Matrix Inversion with cublasSgetri

jroyer · August 13, 2014, 6:09pm

Hello, I’m trying to invert a Matrix using cublasSgetriBatched and I’m getting memory errors. My code breaks when I call cublasSgetrfBatched. I suspect a problem with the formats (particularly with the array of pointers). I consistently get a memory error. Any help would be greatly appreciated. Here is the code (I’m compiling it on Windows):

extern “C” __declspec(dllexport) void LUdec(float *a, float *b, int *ra, int *PP, int *inf);
void LUdec(float *a, float *b, int *ra, int *PP, int *inf) {

// Start CUBLAS
cublasHandle_t handle;
cublasCreate_v2(&handle);

int nra = ra[0];
int batchsize = 1;
	
int *INFO;
int *P;
cudaMalloc<int>(&P, batchsize * nra * sizeof(int));
cudaMalloc<int>(&INFO, batchsize * sizeof(int));
	
int lda = nra;

float *aa[1];
aa[0] = a;
float **d_a;

// Allocate Memory on the Device and Copy Matrix
cudaMalloc<float*>(&d_a, sizeof(aa));
cudaMemcpy(d_a, aa, sizeof(aa), cudaMemcpyHostToDevice);

// LU Decomposition
cublasSgetrfBatched(handle, nra, d_a, lda, P, INFO, batchsize);

Robert_Crovella · August 13, 2014, 6:53pm

You might be interested in this recent question on the same subject:

[url]https://devtalk.nvidia.com/default/topic/761729/gpu-accelerated-libraries/cublasdgetrfbatched-and-cublasdgetribatched/[/url]
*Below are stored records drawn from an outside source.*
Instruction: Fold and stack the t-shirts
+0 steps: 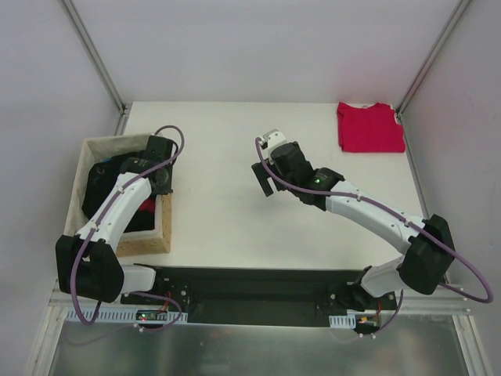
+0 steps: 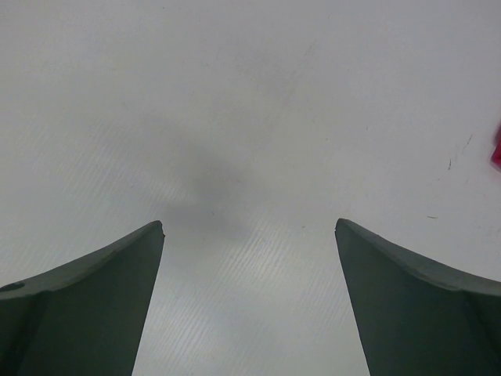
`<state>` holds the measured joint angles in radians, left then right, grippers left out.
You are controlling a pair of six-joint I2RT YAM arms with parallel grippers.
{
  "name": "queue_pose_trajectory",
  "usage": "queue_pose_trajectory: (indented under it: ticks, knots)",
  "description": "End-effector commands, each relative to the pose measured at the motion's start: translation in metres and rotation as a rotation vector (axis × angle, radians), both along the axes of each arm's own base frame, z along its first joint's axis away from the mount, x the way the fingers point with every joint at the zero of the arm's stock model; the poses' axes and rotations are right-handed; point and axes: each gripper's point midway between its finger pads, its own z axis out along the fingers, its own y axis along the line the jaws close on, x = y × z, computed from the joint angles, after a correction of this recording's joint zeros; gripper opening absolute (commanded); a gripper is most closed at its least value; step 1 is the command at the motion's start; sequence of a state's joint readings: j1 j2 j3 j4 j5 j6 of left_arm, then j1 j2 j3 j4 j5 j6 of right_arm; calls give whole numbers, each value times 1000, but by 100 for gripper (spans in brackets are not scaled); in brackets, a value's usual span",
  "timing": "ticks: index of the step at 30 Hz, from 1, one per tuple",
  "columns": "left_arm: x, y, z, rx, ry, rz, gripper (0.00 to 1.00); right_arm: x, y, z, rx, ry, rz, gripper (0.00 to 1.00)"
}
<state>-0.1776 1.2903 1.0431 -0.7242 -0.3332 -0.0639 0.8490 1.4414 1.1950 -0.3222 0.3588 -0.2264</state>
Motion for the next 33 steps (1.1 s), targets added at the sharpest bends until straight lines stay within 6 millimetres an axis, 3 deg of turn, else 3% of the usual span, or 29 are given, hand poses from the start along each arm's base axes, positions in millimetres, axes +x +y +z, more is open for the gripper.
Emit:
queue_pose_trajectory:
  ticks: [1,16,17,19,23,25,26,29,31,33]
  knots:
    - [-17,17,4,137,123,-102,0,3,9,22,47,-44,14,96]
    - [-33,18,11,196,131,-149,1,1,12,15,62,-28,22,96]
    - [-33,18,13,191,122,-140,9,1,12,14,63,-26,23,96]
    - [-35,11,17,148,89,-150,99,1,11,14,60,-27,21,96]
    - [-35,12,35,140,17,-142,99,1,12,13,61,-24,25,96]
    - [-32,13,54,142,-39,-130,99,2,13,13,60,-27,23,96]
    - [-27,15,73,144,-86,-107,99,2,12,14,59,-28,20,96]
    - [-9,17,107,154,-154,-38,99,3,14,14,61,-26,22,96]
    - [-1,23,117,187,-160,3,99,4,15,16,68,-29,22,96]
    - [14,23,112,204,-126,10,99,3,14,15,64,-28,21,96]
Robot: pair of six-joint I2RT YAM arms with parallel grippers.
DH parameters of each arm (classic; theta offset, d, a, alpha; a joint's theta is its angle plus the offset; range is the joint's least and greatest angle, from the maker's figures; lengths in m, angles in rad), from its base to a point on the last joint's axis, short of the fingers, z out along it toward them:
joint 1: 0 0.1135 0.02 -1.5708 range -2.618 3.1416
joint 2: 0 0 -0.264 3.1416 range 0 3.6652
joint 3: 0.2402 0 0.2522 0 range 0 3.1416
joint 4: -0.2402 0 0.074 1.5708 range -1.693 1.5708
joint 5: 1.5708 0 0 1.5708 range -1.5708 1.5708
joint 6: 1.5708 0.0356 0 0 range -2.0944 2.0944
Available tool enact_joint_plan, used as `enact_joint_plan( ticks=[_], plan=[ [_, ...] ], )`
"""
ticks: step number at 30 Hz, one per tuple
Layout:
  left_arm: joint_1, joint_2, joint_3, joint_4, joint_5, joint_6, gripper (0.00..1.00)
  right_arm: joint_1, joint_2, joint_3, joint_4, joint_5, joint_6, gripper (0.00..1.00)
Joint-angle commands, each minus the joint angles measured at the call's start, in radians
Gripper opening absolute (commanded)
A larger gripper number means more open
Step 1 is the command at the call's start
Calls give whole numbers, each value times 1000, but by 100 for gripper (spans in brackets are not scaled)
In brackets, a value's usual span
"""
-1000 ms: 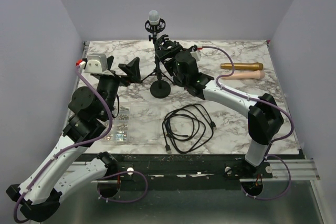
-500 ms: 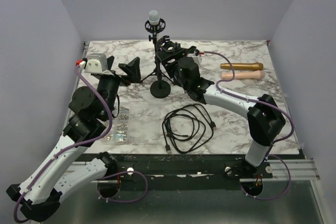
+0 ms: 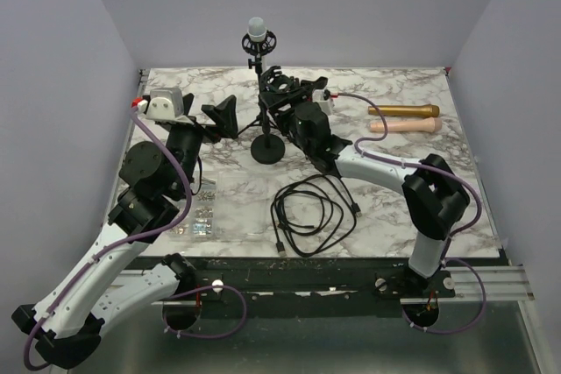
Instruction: Remove the microphone from the stand
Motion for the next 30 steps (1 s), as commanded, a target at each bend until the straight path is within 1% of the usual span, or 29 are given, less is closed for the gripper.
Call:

jroyer · August 19, 2014, 6:53pm

Thank you very much for the answer. The code works great for 1 matrix. However, I can’t get the code working for multiple matrices. It might be an issue with row vs. column major, but I can’t figure that out. My code is pasted below. Any help would be, gain, greatly appreciated.

#define batchsize 2

void invert_device(double (*d_a)[batchsize], double (*d_b)[batchsize], int *nra)
{
cublasHandle_t handle;
cublasCreate_v2(&handle);

int *P;
int *INFO;

cudaMalloc<int>(&P, nra[0] * batchsize * sizeof(int));
cudaMalloc<int>(&INFO, batchsize * sizeof(int));

int lda = nra[0];

double *aa[batchsize];
aa[0] = d_a[0];
aa[1] = d_a[1];

double** d_aa;

// Copy Matrix to Device
cudaMalloc<double *>(&d_aa, batchsize * nra[0] * nra[0] * sizeof(double));
cudaMemcpy(d_aa, aa, batchsize * nra[0] * nra[0] * sizeof(double),cudaMemcpyHostToDevice);

// Perform LU Decomposition
cublasDgetrfBatched(handle, nra[0], d_aa, lda, P, INFO, batchsize);

double *bb[batchsize];
bb[0] = d_b[0];
bb[1] = d_b[1];

double** d_bb;

// Allocate Space for Inverse Matrix
cudaMalloc<double *>(&d_bb, batchsize * nra[0] * nra[0] * sizeof(double));
cudaMemcpy(d_bb, bb, batchsize * nra[0] * nra[0] * sizeof(double), cudaMemcpyHostToDevice);

// Compute Inverse
cublasDgetriBatched(handle, nra[0], d_aa, lda, P, d_bb, nra[0], INFO, batchsize);

cudaFree(P);
cudaFree(INFO);
cublasDestroy_v2(handle);

}

Robert_Crovella · August 20, 2014, 10:34pm

If you want to provide a complete, compilable code, that supplies test values and checks for accuracy of results, I’ll take a look. Also please define “I can’t get it working”. I don’t see any proper cuda or cublas error checking. Does the code produce an error if you run it with cuda-memcheck? Or is it just that the numerical results are not what you expected?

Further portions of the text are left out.